その当時と同じバスローブをタオルと一緒に置いてリビングに戻った。

この日を境に、何となく蓮太郎をデーティングの相手として意識するようになった。

蓮太郎は勉強で手一杯みたいだったから、栄養バランスが偏らないように、たまに食事を作りに行った。
それがそのまま家デートみたいになっていったのは、自然な流れだったんだと思う。

買い物だったり映画に付き合え、と誘って来るのは蓮太郎の方だった。
嫌ではなかったし、隣にいられることは嬉しかったから誘いに乗った。

なんとなく察する文化のアメリカ。
私が誘いを断らない、ということは少なからず好意があると受け取ったのだろう。

それから、進展もしない宙ぶらりんな関係が続いた日、ある朝起きたら、村西さんと会った。

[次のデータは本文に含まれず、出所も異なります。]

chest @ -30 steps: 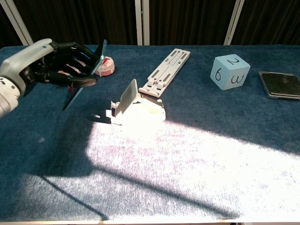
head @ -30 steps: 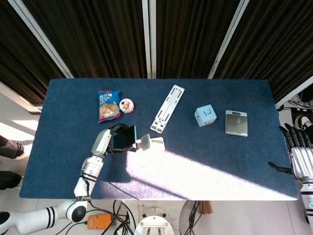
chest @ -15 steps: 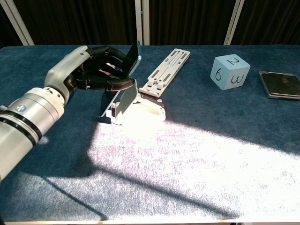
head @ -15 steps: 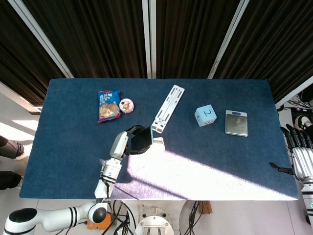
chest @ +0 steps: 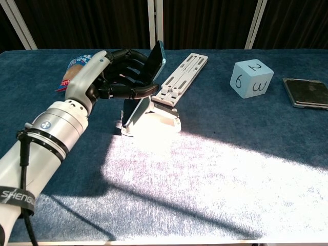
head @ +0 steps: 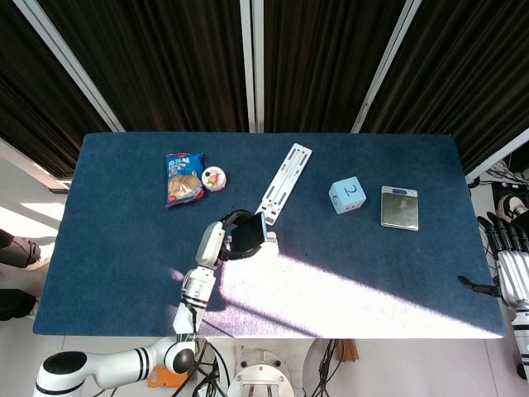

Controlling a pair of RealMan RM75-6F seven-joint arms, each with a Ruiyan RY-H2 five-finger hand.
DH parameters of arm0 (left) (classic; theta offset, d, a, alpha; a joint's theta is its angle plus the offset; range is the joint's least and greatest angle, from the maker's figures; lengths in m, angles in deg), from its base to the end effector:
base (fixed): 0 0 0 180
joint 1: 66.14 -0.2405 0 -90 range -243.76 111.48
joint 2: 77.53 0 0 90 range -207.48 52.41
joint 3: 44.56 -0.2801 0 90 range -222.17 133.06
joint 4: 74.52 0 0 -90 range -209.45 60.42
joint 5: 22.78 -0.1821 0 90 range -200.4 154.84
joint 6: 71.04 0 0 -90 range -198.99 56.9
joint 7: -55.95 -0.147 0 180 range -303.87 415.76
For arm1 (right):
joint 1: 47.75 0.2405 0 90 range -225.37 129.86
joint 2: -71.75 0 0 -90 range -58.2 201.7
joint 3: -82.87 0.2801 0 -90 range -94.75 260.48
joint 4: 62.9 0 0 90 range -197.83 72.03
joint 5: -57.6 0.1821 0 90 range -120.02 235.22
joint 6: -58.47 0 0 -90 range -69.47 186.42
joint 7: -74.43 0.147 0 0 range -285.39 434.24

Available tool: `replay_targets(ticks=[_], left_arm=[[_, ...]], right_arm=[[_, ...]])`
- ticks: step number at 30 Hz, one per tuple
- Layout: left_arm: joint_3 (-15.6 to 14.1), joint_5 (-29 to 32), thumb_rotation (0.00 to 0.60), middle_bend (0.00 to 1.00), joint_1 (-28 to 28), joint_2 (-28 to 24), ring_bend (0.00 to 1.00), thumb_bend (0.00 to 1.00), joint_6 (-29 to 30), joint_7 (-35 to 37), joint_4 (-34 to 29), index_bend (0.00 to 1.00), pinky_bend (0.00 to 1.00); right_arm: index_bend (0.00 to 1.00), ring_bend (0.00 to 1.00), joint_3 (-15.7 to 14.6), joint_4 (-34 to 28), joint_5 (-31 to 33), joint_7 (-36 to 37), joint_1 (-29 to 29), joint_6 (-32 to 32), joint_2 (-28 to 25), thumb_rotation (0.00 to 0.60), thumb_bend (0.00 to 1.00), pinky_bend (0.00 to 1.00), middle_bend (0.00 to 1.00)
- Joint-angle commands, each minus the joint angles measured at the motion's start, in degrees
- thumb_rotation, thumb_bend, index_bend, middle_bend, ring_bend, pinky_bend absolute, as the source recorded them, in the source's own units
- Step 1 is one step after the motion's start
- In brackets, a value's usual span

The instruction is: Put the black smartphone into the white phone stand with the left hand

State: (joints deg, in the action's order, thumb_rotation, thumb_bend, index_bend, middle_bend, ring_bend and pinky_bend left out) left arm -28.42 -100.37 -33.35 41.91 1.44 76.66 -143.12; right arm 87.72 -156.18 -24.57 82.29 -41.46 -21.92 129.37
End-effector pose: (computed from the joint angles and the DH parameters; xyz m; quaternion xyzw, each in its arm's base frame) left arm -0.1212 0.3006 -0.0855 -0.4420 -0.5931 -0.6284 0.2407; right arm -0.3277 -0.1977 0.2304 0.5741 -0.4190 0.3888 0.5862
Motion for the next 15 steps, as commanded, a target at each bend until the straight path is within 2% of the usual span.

蓮太郎が日本に発ったから、空港まで送ってきたという。

私に何も言わないで、私の目の届かないところに行くなんてズルい。

そう言って、蓮太郎に向けられなかった感情を村西さんにぶつけた。

その後、彼から私への手紙を渡された。
差出人は、無言で日本に行った彼。

『メイへ。

無言で行ってごめん。
会うと、決心がブレそうで、言えなかった。

デーティングの相手、もう一人が日本にいるから、ちゃんと決着つけてきます。
99%玉砕だろうから。

そうしたら、デーティングの相手じゃない、本気で将来を考える本命にメイを指名したい。
オレが日本から帰る前に、連絡をするから、返事を考えておいてくれると嬉しい。

よろしく!

それじゃ、行ってきます。

元気でね。

蓮太郎』

なんなのよこれ。

こんな、文字で残る手紙で伝えるなんて、ずるすぎる。

本当に、罪な男だ、蓮太郎は。

この言葉があったから、頑張れた。